El 6
de diciembre me brincó el alma de gusto, en todas direcciones.
La
madrugada del 20 de enero, me comías el vientre y las ilusiones, como
mordiéndolas y arrancándolas sin piedad de donde me había propuesto formarles
el terreno más seguro. Sangraba, salía la vida con cara de muerte, en pedazos
morados y negros que me abandonaban. Me dolía, me duele, me dolían los días, la
espalda, las piernas, la barriga entera, que imaginé abombada cuando estuvieras
listo. Nunca estuviste listo, tal vez soy yo quien no sabe cómo estarlo.
Te
fuiste, entre calambres sin analgesia, te recogí con un guante de aquella taza,
tuve que pescarte y depositarte en formol como si se tratara de nada, como si
fuera insensible.
Te
recogí en episodios, vi a la transparencia convertirse en turbiedad
desagradable, vi los tejidos flotantes por mucho tiempo. Después caminé por la
casa buscando aliviar los dolores corporales, fui a la cocina, a la recámara y
a la sala.

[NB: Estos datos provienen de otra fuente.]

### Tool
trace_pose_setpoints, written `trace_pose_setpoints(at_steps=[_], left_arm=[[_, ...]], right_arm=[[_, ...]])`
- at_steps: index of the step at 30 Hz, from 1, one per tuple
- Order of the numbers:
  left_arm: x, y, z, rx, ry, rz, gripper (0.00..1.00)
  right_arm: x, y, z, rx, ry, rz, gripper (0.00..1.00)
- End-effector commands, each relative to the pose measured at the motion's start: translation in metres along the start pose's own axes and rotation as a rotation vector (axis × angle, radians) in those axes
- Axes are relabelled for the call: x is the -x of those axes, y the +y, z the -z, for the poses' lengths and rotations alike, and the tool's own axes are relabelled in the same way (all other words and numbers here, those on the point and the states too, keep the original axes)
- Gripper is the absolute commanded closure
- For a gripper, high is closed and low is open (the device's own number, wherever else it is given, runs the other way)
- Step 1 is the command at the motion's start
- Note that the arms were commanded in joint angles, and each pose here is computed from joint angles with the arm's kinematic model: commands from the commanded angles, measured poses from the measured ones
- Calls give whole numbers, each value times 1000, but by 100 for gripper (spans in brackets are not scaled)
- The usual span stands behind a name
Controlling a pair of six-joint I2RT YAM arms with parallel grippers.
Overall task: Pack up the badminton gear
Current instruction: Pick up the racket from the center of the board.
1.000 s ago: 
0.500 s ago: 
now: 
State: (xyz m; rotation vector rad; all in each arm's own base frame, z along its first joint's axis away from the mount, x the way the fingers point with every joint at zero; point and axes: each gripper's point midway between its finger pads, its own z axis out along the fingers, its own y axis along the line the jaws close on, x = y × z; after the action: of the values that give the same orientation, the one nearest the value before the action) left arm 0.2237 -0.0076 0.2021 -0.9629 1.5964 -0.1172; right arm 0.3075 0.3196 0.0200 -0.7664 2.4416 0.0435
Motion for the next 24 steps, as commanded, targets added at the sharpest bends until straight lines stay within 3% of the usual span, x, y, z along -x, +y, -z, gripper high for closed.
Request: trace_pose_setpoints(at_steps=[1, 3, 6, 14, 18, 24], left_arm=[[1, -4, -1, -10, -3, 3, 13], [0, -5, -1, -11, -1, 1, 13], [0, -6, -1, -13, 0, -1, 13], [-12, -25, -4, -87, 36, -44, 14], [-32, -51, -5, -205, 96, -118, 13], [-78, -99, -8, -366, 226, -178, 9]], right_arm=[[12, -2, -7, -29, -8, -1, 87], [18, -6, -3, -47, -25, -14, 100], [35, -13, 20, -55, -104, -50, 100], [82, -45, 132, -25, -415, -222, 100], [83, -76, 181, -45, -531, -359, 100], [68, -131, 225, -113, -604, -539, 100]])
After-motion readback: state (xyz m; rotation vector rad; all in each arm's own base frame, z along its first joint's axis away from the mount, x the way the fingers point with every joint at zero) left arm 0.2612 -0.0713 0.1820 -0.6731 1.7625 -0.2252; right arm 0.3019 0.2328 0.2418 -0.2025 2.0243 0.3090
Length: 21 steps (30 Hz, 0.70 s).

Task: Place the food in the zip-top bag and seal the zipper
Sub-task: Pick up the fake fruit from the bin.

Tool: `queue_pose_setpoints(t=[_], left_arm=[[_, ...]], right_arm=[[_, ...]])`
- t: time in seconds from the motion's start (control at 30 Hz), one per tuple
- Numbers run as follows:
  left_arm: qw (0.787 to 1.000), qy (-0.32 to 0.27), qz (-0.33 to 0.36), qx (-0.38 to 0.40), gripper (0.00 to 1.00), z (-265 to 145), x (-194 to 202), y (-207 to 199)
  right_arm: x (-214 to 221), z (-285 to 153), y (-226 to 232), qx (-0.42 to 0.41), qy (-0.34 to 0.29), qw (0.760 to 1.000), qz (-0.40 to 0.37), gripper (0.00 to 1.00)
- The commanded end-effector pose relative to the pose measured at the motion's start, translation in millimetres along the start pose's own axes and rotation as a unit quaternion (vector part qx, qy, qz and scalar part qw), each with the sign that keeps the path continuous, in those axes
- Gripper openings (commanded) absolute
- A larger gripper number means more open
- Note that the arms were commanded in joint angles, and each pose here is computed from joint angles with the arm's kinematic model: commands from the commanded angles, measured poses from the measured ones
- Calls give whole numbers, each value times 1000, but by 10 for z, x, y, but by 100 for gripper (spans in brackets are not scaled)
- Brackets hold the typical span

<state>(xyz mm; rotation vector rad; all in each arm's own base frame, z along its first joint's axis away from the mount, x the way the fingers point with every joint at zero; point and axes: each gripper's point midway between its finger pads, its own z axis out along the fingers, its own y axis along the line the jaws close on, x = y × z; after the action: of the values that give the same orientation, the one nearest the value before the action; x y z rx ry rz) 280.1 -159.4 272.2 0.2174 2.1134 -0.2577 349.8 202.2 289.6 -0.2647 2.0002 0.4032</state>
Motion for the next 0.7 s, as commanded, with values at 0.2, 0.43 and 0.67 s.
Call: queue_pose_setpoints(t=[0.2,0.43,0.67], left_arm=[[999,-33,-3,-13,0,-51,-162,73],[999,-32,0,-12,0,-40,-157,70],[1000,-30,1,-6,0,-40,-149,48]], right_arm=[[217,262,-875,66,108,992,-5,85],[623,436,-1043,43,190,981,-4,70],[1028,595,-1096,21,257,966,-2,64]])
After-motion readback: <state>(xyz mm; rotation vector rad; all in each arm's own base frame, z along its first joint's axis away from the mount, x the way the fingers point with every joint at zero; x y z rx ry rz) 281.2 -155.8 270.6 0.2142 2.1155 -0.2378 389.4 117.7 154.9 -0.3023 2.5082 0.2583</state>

No había consuelo en ninguna parte.
Ayer
fui a otra consulta, esta vez era una visita con dudas y miedos. Me cuesta
respirar desde hace días, me cuesta ya no pensarte.
Me
coloqué la bata y las botas rosas, abrí las piernas y escuché al doctor pedir
la pinza de anillos. Las conozco, he visto que las usen antes. Me dolió que
las pidieran, que las usaran, que no entendieran nada.
Qué
poco nos enseñan en las facultades de medicina.
Mis
pechos tampoco han entendido lo que pasa, se siguen preparando para ti. Ya me
han mandado a vendarlos para calmar lo que yo no he logrado.
Estoy
molesta y más sola que nunca. Me abandonaste y yo me había abandonado en ti ya
permanentemente. Ya no quiero estar con nadie, ni conmigo.